ABOUT THIS EXERCISE - Return, unchanged and with no pictures, the lines below from the very first through the one that contains "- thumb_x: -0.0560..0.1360".

EXERCISE DATA -
# # # # #
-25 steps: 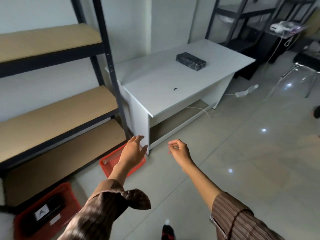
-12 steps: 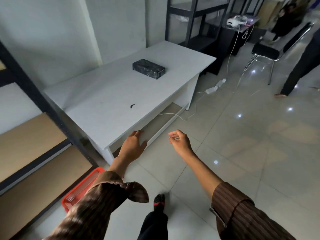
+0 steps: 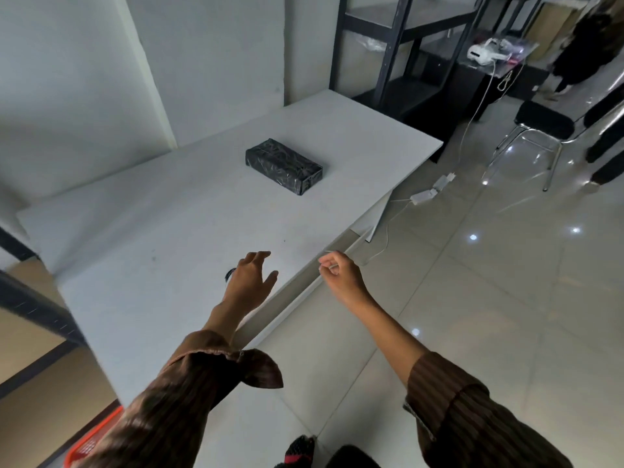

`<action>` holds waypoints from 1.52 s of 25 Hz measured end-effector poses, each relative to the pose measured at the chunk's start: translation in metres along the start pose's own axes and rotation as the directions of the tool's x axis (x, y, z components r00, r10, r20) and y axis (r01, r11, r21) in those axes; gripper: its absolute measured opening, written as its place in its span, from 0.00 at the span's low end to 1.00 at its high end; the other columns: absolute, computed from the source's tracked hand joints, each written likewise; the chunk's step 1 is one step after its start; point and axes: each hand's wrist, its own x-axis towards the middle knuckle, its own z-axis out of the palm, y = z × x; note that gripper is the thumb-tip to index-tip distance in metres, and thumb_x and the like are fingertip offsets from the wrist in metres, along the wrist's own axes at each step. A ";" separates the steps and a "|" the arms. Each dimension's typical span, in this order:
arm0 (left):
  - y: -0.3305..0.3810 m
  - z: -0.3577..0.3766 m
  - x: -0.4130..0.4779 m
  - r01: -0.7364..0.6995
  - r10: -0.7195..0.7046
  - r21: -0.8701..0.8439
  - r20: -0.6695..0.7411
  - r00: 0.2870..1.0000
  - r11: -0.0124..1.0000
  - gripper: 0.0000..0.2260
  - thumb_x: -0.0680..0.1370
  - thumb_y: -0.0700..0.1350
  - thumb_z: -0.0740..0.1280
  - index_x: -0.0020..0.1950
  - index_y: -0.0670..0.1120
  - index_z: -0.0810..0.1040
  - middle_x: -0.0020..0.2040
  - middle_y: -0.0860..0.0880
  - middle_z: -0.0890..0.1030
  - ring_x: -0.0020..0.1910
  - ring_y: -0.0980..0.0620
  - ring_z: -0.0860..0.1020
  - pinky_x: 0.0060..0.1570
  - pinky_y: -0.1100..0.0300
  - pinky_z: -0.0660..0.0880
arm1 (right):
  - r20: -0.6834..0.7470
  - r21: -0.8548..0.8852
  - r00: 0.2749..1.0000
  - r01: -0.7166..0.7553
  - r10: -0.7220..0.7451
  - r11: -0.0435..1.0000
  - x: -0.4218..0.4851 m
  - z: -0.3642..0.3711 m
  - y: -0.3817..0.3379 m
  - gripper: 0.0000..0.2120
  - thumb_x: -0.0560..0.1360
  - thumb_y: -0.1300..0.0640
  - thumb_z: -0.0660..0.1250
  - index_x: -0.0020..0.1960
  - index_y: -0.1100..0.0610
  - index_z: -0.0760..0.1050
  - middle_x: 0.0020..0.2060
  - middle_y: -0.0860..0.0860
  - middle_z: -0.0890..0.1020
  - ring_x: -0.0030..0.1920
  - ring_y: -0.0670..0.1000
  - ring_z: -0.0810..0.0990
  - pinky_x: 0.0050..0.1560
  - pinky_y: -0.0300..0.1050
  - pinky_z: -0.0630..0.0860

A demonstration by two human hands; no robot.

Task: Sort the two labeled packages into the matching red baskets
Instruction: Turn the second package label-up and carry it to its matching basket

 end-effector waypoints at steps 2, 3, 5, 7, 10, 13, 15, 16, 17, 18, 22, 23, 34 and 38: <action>0.000 0.000 0.025 0.010 -0.010 0.024 0.004 1.000 1.000 0.22 0.77 0.45 0.63 0.69 0.41 0.65 0.68 0.38 0.70 0.67 0.39 0.68 0.66 0.46 0.67 | 0.036 -0.044 0.998 0.050 -0.048 0.998 0.034 -0.001 -0.006 0.08 0.73 0.65 0.62 0.51 0.64 0.76 0.53 0.61 0.79 0.45 0.52 0.76 0.53 0.45 0.75; -0.002 -0.001 0.038 0.025 -0.025 0.028 -0.003 1.000 0.999 0.22 0.77 0.45 0.63 0.69 0.41 0.64 0.68 0.38 0.69 0.67 0.39 0.67 0.66 0.46 0.66 | 0.055 -0.073 0.996 0.078 -0.074 0.994 0.052 -0.001 -0.010 0.09 0.73 0.65 0.62 0.51 0.65 0.76 0.53 0.61 0.79 0.45 0.54 0.77 0.53 0.46 0.75; -0.006 0.001 0.062 0.068 -0.067 0.031 -0.029 0.997 0.997 0.23 0.77 0.46 0.64 0.70 0.41 0.63 0.69 0.38 0.68 0.67 0.38 0.67 0.67 0.47 0.66 | 0.104 -0.132 0.987 0.139 -0.125 0.982 0.091 -0.001 -0.016 0.09 0.73 0.66 0.62 0.52 0.66 0.75 0.53 0.62 0.78 0.47 0.58 0.77 0.54 0.48 0.73; -0.009 0.006 0.082 0.113 -0.112 0.043 -0.041 0.993 0.993 0.24 0.77 0.46 0.64 0.71 0.41 0.63 0.70 0.38 0.67 0.68 0.38 0.66 0.67 0.47 0.65 | 0.175 -0.218 0.967 0.220 -0.184 0.951 0.128 -0.001 -0.021 0.10 0.73 0.65 0.63 0.53 0.66 0.75 0.54 0.62 0.77 0.52 0.61 0.76 0.55 0.50 0.72; -0.014 0.017 0.117 0.217 -0.213 0.059 -0.066 0.975 0.974 0.26 0.77 0.47 0.64 0.71 0.42 0.61 0.72 0.38 0.64 0.70 0.39 0.63 0.69 0.47 0.63 | 0.281 -0.334 0.915 0.375 -0.289 0.865 0.191 0.002 -0.026 0.10 0.73 0.63 0.63 0.54 0.64 0.74 0.55 0.63 0.75 0.56 0.62 0.74 0.57 0.55 0.72; -0.013 0.030 0.151 0.332 -0.325 0.050 -0.119 0.938 0.942 0.27 0.77 0.48 0.64 0.72 0.44 0.60 0.75 0.39 0.59 0.73 0.39 0.59 0.70 0.47 0.59 | 0.335 -0.374 0.854 0.509 -0.399 0.775 0.247 0.005 -0.032 0.09 0.71 0.64 0.64 0.50 0.64 0.75 0.52 0.62 0.75 0.56 0.63 0.74 0.53 0.54 0.72; -0.009 0.040 0.170 0.396 -0.385 0.050 -0.147 0.911 0.917 0.28 0.77 0.50 0.63 0.73 0.44 0.58 0.76 0.40 0.55 0.74 0.39 0.55 0.72 0.46 0.56 | 0.370 -0.381 0.806 0.585 -0.462 0.716 0.282 0.007 -0.035 0.10 0.69 0.63 0.66 0.49 0.65 0.75 0.50 0.63 0.76 0.55 0.65 0.75 0.52 0.56 0.73; -0.006 0.046 0.177 0.418 -0.405 0.061 -0.152 0.902 0.907 0.28 0.77 0.50 0.63 0.73 0.44 0.57 0.76 0.40 0.53 0.75 0.39 0.53 0.72 0.46 0.54 | 0.382 -0.398 0.794 0.603 -0.473 0.691 0.296 0.007 -0.036 0.11 0.69 0.61 0.66 0.51 0.66 0.75 0.51 0.64 0.75 0.55 0.65 0.75 0.52 0.56 0.72; -0.003 0.052 0.185 0.447 -0.433 0.066 -0.156 0.888 0.892 0.29 0.77 0.52 0.62 0.74 0.45 0.55 0.77 0.40 0.51 0.75 0.39 0.50 0.73 0.45 0.52 | 0.401 -0.419 0.786 0.614 -0.471 0.669 0.311 0.008 -0.037 0.14 0.70 0.59 0.67 0.52 0.66 0.74 0.53 0.64 0.75 0.57 0.65 0.74 0.54 0.57 0.71; 0.000 0.059 0.192 0.479 -0.465 0.068 -0.156 0.872 0.875 0.30 0.77 0.53 0.62 0.74 0.46 0.54 0.77 0.41 0.48 0.75 0.39 0.48 0.73 0.44 0.50 | 0.421 -0.444 0.783 0.617 -0.457 0.649 0.326 0.008 -0.038 0.17 0.71 0.56 0.67 0.55 0.65 0.73 0.55 0.64 0.74 0.58 0.65 0.73 0.55 0.57 0.70; 0.006 0.084 0.201 0.561 -0.548 0.139 -0.119 0.828 0.816 0.35 0.76 0.59 0.59 0.75 0.47 0.47 0.77 0.41 0.40 0.75 0.40 0.39 0.73 0.41 0.43 | 0.493 -0.568 0.827 0.542 -0.271 0.620 0.369 0.017 -0.042 0.37 0.68 0.41 0.68 0.66 0.62 0.62 0.64 0.64 0.66 0.63 0.65 0.67 0.61 0.58 0.66; 0.006 0.089 0.199 0.563 -0.551 0.163 -0.118 0.826 0.810 0.36 0.76 0.60 0.58 0.75 0.47 0.46 0.77 0.42 0.39 0.75 0.40 0.38 0.73 0.41 0.42 | 0.501 -0.590 0.836 0.518 -0.222 0.619 0.374 0.022 -0.042 0.42 0.66 0.38 0.68 0.69 0.62 0.59 0.65 0.64 0.64 0.64 0.65 0.65 0.62 0.58 0.66; 0.001 0.094 0.196 0.558 -0.540 0.211 -0.138 0.830 0.803 0.43 0.64 0.71 0.42 0.75 0.50 0.41 0.76 0.44 0.38 0.73 0.43 0.34 0.71 0.46 0.35 | 0.549 -0.592 0.812 0.544 -0.197 0.594 0.376 0.032 -0.033 0.48 0.64 0.40 0.70 0.74 0.59 0.52 0.66 0.63 0.63 0.64 0.64 0.64 0.61 0.57 0.65; 0.001 0.095 0.196 0.554 -0.540 0.214 -0.123 0.832 0.805 0.49 0.60 0.76 0.37 0.74 0.50 0.39 0.74 0.47 0.34 0.73 0.44 0.33 0.72 0.45 0.36 | 0.682 -0.494 0.688 0.683 -0.247 0.538 0.356 0.022 -0.028 0.47 0.65 0.39 0.69 0.75 0.56 0.52 0.67 0.62 0.62 0.66 0.63 0.64 0.64 0.57 0.64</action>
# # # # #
ANSWER FOR THE TASK -
-25 steps: 
-12 steps: 
+0 steps: 

`<action>` holds waypoints from 1.52 s of 25 Hz measured end-effector poses, each relative to the pose measured at the chunk's start: translation in metres along the start pose's own axes and rotation as the directions of the tool's x axis (x, y, z components r00, r10, r20) and y axis (r01, r11, r21) in those axes; gripper: its absolute measured opening, written as its place in its span, from 0.00 at the span's low end to 1.00 at its high end; the other columns: absolute, computed from the source's tracked hand joints, each written likewise; the chunk's step 1 is one step after its start; point and axes: each hand's wrist, its own x-axis towards the middle knuckle, its own z-axis out of the palm, y = z × x; note that gripper is the thumb-tip to index-tip distance in metres, and thumb_x and the like are fingertip offsets from the wrist in metres, along the wrist's own axes at each step. A ";" separates the steps and a "|" the arms. Each dimension's typical span, in this order:
arm0 (left):
  - y: -0.3305..0.3810 m
  - z: -0.3577..0.3766 m
  - x: -0.4130..0.4779 m
  - r01: -0.7364..0.6995
  - r10: -0.7195..0.7046
  - r21: -0.8701..0.8439
  - r20: -0.6695..0.7411
  - r00: 0.2870..1.0000
  - r11: -0.0124..1.0000
  - gripper: 0.0000..0.2260
  - thumb_x: -0.0680..0.1370
  - thumb_y: -0.0700..0.1350
  - thumb_z: -0.0740..0.1280
  - index_x: -0.0020..0.1950
  - index_y: -0.0670..0.1120
  - index_z: -0.0810..0.1040
  - middle_x: -0.0020..0.2040
  - middle_y: -0.0860..0.0880
  - middle_z: -0.0890..0.1030
  - ring_x: -0.0020..0.1910
  - ring_y: -0.0980..0.0620
  - ring_z: -0.0860..0.1020
  - pinky_x: 0.0060..0.1570
  - pinky_y: -0.1100..0.0300
  - pinky_z: -0.0660..0.0880
arm1 (right):
  - r20: -0.6834..0.7470
  - r21: -0.8548..0.8852
  - r00: 0.2749..1.0000
  - r01: -0.7166..0.7553
  - r10: -0.7220..0.7451
  - r11: -0.0435..1.0000
  - x: -0.4218..0.4851 m
  - z: -0.3642..0.3711 m
  - y: -0.3817..0.3379 m
  - gripper: 0.0000..0.2120
  - thumb_x: -0.0560..0.1360

This is the complete output.